* WHAT YOU SHOULD DO: For every line in the records below that contains the word "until", add one to a count, and report only that count.

* SUPPLIED RECORDS:
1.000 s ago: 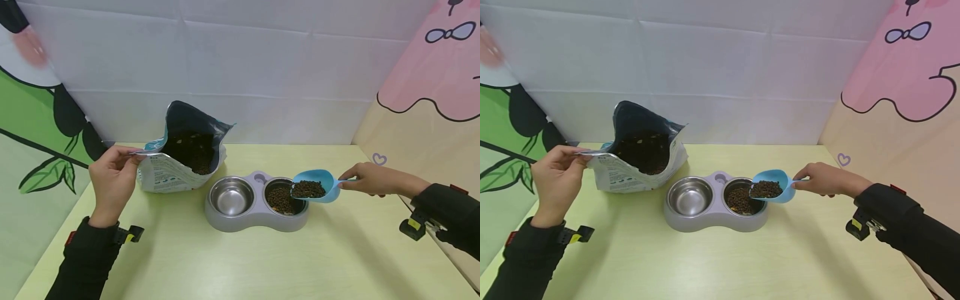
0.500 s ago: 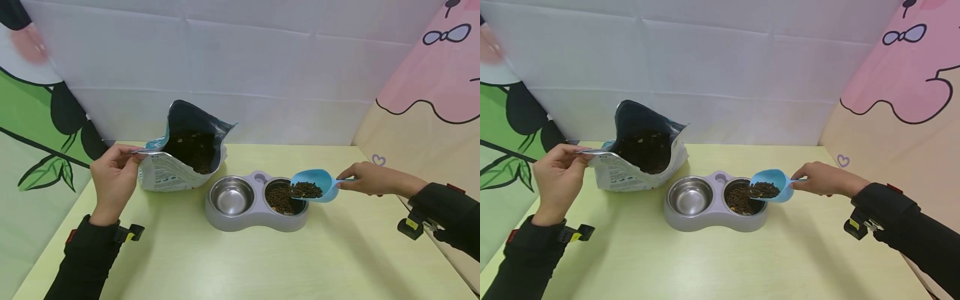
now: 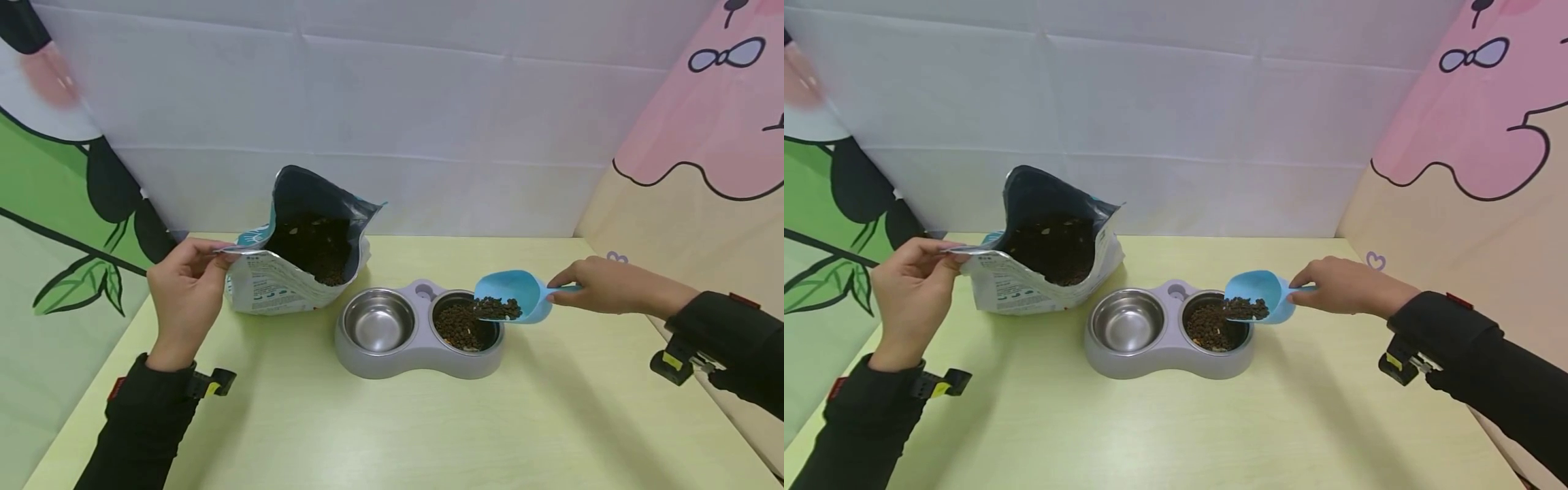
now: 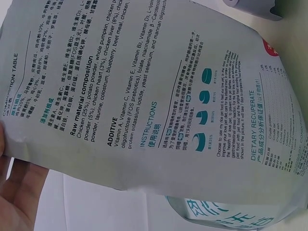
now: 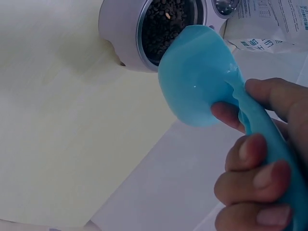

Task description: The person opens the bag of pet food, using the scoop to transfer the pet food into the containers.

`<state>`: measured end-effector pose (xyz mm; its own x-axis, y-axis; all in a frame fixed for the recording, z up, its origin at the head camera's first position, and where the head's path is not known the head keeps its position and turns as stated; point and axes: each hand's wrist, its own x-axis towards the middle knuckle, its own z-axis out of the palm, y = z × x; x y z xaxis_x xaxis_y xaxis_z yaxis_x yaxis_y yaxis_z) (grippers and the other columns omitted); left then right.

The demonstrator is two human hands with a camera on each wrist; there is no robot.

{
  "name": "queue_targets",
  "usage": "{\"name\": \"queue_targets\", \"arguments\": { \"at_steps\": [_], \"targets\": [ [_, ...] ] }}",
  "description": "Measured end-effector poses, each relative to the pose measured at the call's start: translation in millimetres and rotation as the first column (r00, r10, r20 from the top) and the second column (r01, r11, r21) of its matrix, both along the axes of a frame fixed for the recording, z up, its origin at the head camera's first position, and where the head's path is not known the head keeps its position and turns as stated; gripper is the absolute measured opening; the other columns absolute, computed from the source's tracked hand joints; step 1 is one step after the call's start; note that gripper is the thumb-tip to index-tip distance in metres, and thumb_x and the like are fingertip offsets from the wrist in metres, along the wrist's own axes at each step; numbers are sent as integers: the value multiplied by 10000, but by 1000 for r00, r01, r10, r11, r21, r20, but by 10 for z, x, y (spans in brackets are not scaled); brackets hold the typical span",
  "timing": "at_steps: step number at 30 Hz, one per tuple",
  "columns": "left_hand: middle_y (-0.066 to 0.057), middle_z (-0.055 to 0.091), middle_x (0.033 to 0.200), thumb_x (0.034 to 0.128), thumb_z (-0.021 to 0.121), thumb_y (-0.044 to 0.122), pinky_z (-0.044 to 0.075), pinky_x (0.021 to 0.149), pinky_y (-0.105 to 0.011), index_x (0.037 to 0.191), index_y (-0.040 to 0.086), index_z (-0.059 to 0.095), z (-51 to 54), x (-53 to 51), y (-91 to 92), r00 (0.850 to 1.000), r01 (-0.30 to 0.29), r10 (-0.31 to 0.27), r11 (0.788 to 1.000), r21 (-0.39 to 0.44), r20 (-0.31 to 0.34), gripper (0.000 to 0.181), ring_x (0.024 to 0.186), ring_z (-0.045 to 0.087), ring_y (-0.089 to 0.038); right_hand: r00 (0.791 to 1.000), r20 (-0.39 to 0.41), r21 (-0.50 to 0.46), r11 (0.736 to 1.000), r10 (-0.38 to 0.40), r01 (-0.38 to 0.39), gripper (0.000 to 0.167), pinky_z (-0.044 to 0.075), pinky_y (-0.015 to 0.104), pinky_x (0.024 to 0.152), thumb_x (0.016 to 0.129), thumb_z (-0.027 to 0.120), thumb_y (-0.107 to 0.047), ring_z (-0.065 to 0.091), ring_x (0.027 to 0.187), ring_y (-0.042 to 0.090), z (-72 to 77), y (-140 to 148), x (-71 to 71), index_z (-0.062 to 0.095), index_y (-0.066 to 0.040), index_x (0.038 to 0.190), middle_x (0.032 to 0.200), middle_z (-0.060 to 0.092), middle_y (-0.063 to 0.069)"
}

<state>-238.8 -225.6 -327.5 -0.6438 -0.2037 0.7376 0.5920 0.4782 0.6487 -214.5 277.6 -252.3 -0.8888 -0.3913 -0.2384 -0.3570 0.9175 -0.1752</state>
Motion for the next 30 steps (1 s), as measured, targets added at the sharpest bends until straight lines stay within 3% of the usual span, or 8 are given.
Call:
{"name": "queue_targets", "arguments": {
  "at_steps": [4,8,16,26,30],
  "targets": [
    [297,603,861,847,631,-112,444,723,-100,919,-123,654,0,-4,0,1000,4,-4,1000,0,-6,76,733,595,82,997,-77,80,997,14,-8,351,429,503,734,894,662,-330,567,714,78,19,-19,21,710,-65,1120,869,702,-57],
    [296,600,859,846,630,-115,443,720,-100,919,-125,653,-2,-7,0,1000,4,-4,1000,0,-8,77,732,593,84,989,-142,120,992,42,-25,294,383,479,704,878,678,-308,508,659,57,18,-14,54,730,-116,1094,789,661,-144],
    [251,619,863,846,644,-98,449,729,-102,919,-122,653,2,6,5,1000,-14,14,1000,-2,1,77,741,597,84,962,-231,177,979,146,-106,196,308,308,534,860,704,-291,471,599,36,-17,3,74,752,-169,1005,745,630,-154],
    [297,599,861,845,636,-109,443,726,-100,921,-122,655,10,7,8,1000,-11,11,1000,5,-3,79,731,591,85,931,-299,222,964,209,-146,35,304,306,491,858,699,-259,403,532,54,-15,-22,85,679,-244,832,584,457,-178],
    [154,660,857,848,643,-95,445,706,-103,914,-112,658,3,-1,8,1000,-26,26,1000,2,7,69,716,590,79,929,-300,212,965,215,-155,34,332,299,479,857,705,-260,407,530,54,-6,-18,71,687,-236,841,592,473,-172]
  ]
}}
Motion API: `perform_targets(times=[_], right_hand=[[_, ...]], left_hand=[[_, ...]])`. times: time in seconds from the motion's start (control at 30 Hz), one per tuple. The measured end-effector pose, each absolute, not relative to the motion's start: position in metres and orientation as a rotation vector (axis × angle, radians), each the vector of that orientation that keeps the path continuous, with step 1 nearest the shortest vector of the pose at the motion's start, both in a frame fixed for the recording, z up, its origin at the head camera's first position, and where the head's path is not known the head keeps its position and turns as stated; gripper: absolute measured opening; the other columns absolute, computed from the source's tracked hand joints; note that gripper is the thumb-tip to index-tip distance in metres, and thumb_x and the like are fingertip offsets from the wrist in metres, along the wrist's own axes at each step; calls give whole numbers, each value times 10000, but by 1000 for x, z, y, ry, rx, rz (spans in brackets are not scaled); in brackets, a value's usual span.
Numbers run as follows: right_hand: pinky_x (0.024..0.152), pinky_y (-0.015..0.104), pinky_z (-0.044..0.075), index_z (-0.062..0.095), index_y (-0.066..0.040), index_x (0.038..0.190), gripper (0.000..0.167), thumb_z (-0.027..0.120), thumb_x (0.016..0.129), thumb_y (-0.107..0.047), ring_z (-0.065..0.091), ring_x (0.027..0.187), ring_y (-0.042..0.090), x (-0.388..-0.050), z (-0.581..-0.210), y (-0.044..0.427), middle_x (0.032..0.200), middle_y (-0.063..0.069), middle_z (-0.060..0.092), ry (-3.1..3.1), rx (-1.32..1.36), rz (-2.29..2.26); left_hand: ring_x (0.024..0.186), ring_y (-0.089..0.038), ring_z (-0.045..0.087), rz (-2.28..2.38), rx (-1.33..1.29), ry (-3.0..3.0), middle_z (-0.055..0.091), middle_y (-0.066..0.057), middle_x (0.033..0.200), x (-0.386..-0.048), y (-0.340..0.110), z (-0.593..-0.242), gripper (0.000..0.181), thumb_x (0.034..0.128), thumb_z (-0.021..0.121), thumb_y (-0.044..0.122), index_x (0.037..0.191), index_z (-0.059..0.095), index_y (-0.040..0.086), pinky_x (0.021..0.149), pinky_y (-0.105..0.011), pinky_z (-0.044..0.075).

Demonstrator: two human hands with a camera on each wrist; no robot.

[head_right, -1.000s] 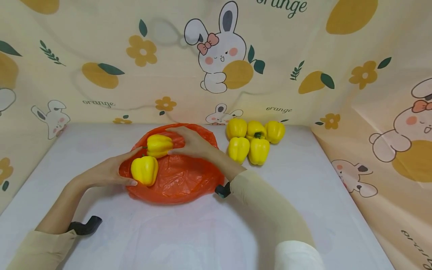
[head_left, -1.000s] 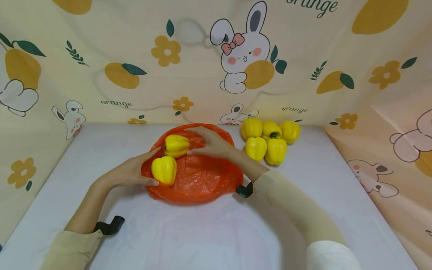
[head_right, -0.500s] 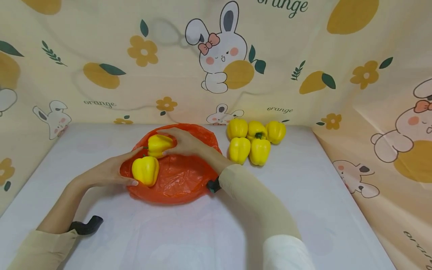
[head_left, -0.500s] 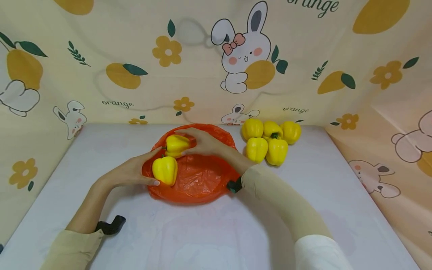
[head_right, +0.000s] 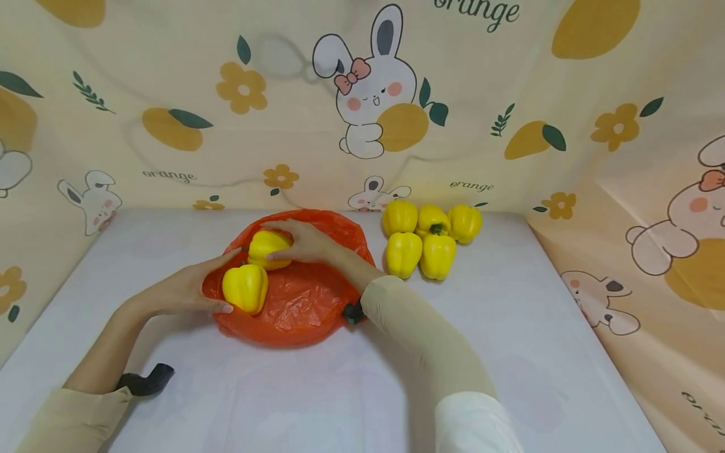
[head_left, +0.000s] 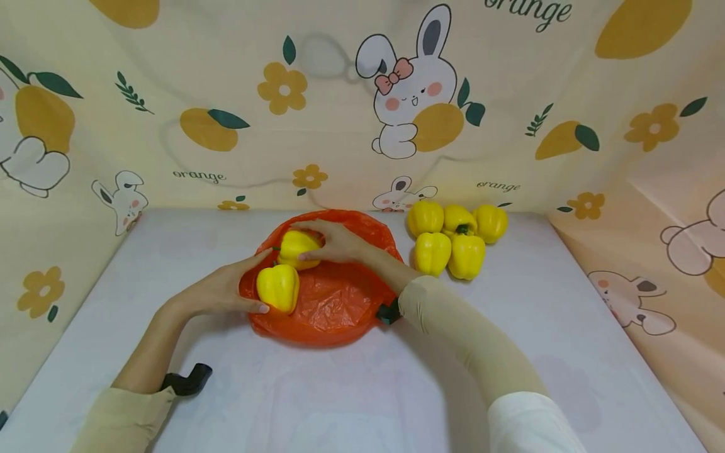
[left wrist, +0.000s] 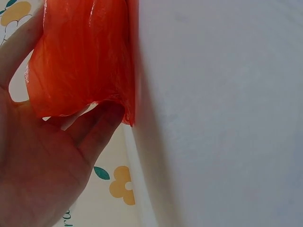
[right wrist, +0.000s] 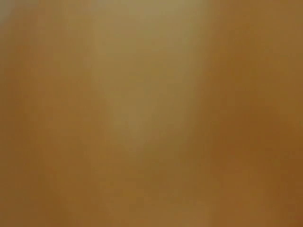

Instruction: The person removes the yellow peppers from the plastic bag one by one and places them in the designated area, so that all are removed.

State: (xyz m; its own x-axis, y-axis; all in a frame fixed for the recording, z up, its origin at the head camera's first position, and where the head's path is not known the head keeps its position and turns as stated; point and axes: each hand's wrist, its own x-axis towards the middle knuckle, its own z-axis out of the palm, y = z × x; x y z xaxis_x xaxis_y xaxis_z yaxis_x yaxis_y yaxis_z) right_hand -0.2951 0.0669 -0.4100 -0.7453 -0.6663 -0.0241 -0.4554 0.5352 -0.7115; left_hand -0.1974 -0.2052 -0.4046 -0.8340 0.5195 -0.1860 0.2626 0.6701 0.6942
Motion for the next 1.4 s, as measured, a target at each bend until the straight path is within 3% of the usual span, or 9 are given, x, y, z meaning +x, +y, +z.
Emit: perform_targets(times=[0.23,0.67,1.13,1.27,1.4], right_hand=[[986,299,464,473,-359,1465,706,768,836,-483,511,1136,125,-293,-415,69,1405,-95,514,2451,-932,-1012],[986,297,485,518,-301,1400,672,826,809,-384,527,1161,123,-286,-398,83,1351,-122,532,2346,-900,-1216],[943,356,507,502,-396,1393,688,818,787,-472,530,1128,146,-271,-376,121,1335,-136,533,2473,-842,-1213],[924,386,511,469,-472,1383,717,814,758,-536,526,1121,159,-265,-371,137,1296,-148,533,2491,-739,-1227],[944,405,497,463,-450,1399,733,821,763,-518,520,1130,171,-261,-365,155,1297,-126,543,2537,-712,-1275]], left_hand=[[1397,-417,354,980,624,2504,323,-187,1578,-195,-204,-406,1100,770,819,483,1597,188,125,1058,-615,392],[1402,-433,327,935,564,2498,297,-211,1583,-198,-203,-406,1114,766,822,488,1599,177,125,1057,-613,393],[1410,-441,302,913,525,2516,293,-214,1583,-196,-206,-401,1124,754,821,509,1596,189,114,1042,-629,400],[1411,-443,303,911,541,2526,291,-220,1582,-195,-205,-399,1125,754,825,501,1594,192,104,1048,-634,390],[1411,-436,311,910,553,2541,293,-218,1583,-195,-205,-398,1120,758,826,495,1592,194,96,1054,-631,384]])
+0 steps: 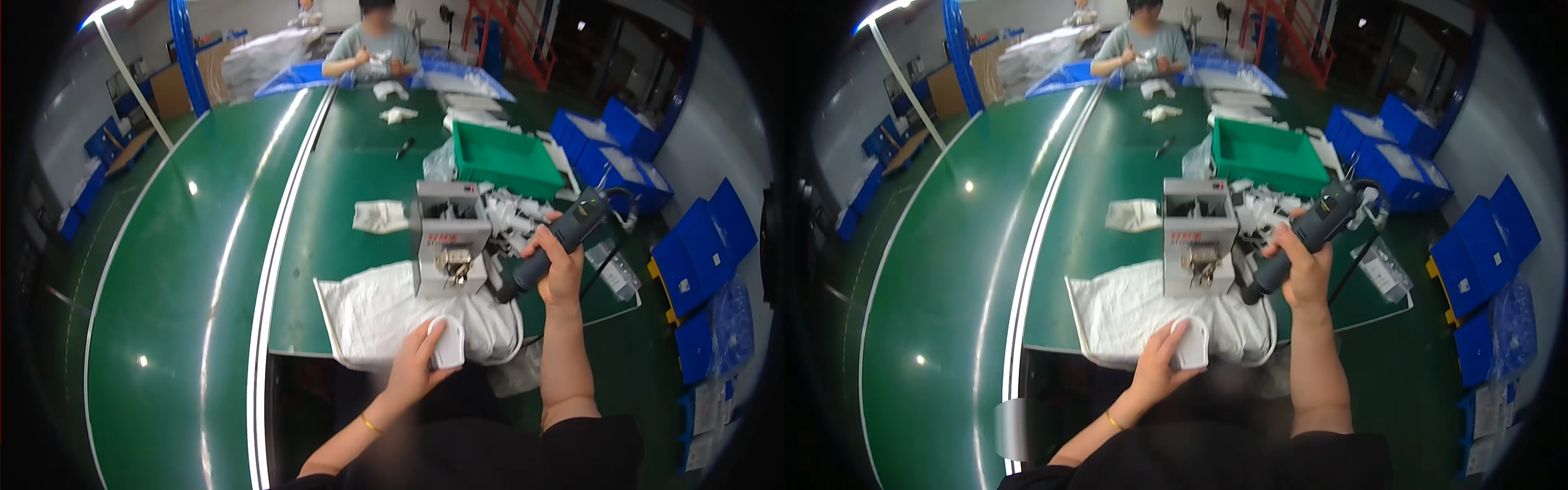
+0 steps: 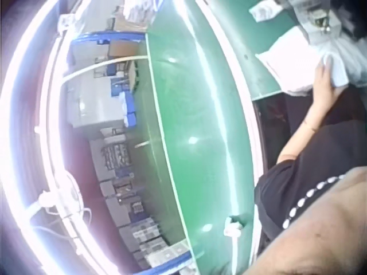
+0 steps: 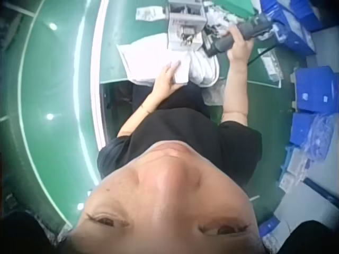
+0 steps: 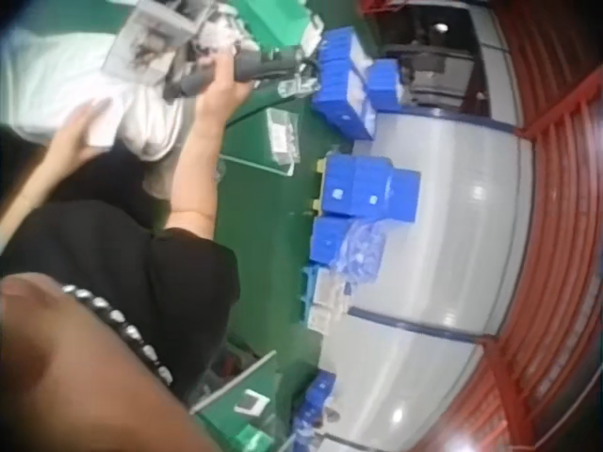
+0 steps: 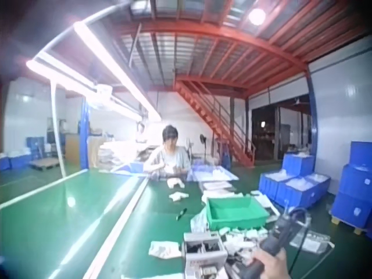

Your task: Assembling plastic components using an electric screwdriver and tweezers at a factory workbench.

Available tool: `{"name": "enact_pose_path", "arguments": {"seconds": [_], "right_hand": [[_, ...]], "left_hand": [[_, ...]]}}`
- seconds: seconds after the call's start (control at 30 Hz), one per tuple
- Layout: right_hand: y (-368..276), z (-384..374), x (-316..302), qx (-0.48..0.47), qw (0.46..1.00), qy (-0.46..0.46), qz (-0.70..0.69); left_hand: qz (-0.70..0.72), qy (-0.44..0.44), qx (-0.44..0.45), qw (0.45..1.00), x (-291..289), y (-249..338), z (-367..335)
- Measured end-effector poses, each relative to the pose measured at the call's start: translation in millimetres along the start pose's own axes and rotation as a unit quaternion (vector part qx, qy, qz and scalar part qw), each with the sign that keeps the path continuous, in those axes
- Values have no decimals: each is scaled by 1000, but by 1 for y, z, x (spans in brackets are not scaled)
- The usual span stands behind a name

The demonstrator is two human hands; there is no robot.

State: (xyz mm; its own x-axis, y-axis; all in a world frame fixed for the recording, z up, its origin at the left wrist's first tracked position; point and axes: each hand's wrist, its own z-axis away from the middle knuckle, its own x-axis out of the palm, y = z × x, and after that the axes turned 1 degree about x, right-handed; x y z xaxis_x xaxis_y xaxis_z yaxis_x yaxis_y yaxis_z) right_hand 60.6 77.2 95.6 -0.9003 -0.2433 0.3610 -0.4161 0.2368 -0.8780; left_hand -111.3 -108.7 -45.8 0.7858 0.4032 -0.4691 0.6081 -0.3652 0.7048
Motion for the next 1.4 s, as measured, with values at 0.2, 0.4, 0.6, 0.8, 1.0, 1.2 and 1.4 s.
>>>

* REPLY TO THE EXERCISE: 2